O encontro havia começado com a posse de suplentes e a apresentação da acusação pela vereadora Thays Bieberbach, que denunciou episódios de violência política de gênero e condutas consideradas abusivas por parte do presidente. Durante sua fala, ela relembrou situações em que teve o microfone cortado de forma truculenta e relatou intimidação a colegas parlamentares.

A liminar expedida pela juíza Ana Beatriz Azevedo Lopes suspendeu a participação dos suplentes na votação, o que levou ao cancelamento da sessão.
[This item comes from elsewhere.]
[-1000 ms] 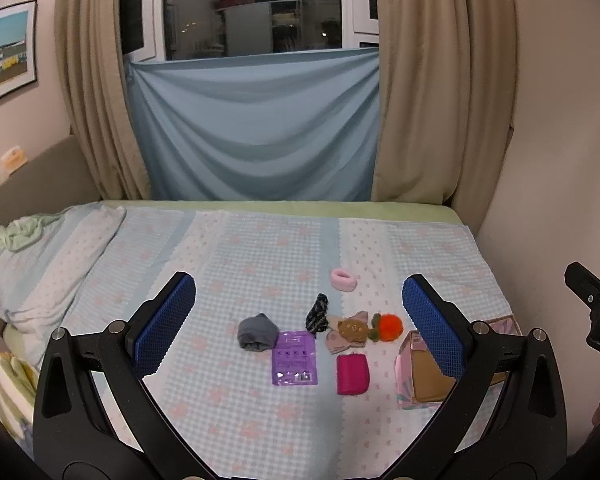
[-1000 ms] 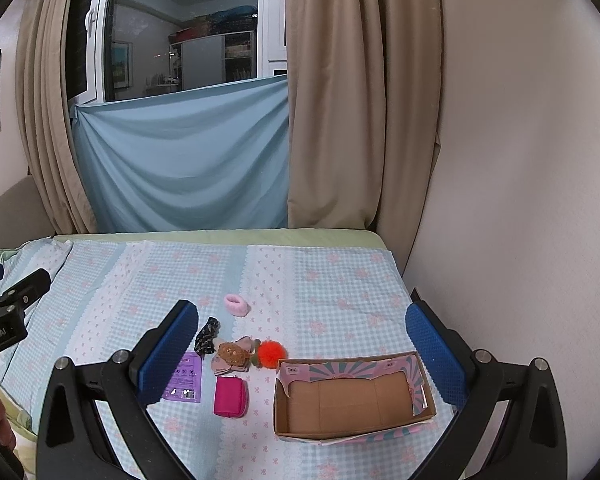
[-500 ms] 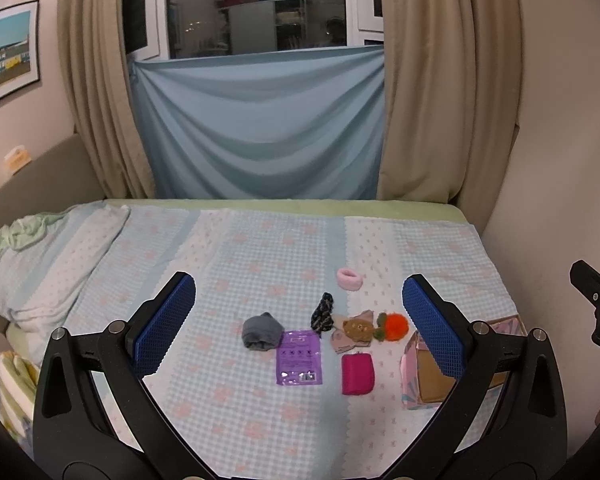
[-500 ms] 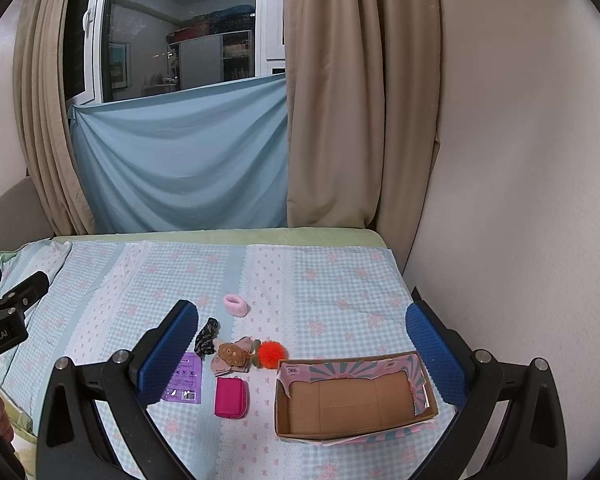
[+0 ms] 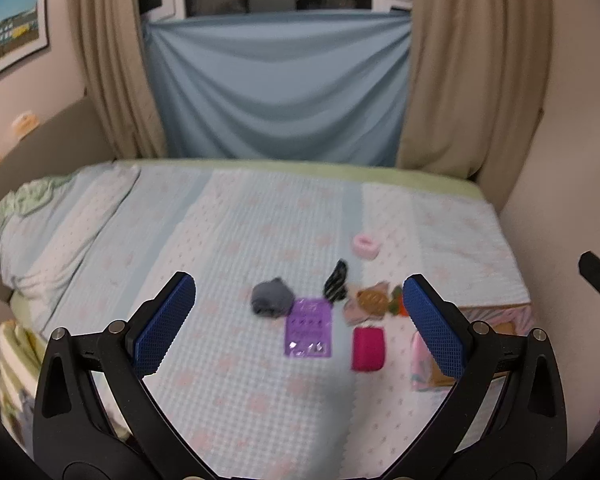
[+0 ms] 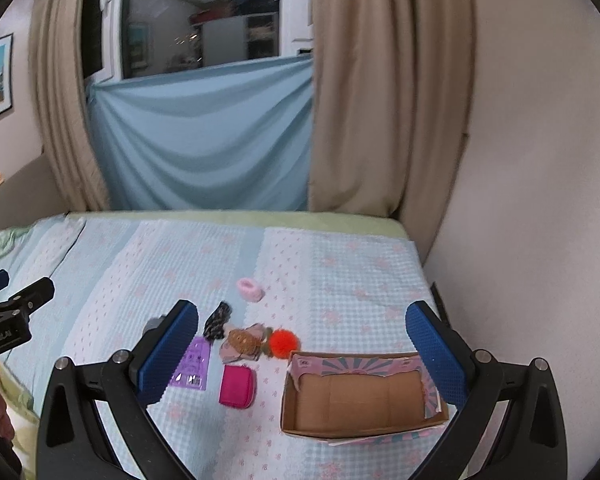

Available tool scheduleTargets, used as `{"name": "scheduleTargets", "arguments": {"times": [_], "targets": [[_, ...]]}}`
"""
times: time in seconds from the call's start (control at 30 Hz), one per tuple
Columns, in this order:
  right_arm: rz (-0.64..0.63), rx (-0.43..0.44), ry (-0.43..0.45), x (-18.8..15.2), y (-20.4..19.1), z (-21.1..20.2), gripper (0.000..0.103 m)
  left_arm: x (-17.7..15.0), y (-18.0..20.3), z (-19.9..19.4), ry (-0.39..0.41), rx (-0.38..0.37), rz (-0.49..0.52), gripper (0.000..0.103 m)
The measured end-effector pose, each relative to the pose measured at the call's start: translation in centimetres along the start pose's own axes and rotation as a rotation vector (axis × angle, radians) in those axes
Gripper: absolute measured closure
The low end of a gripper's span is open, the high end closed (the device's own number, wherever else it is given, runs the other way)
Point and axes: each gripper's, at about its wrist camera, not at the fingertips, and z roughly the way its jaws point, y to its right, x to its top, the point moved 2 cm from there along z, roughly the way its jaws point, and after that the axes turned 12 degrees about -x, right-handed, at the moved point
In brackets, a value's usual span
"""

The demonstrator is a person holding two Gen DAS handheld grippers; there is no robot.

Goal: Organize soft objects
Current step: 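Grasp the grey fuzzy pouch with the left gripper while the right gripper grasps the brown teddy keychain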

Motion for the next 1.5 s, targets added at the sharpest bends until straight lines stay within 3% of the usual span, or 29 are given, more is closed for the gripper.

O episódio gerou intenso debate no plenário sobre a legalidade do rito adotado e a convocação de suplentes para o processo.

Segundo parecer jurídico da Câmara, a convocação dos suplentes seria ilegal, mas a decisão não foi acatada pela mesa diretora. Com o cancelamento, o presidente não pôde apresentar sua defesa, que incluía argumentos baseados em arquivamentos anteriores do Ministério Público.

Para a destituição de Anderson Cardoso, seriam necessários nove votos favoráveis entre os 11 vereadores aptos a participar. A votação, no entanto, permanece suspensa até nova decisão judicial.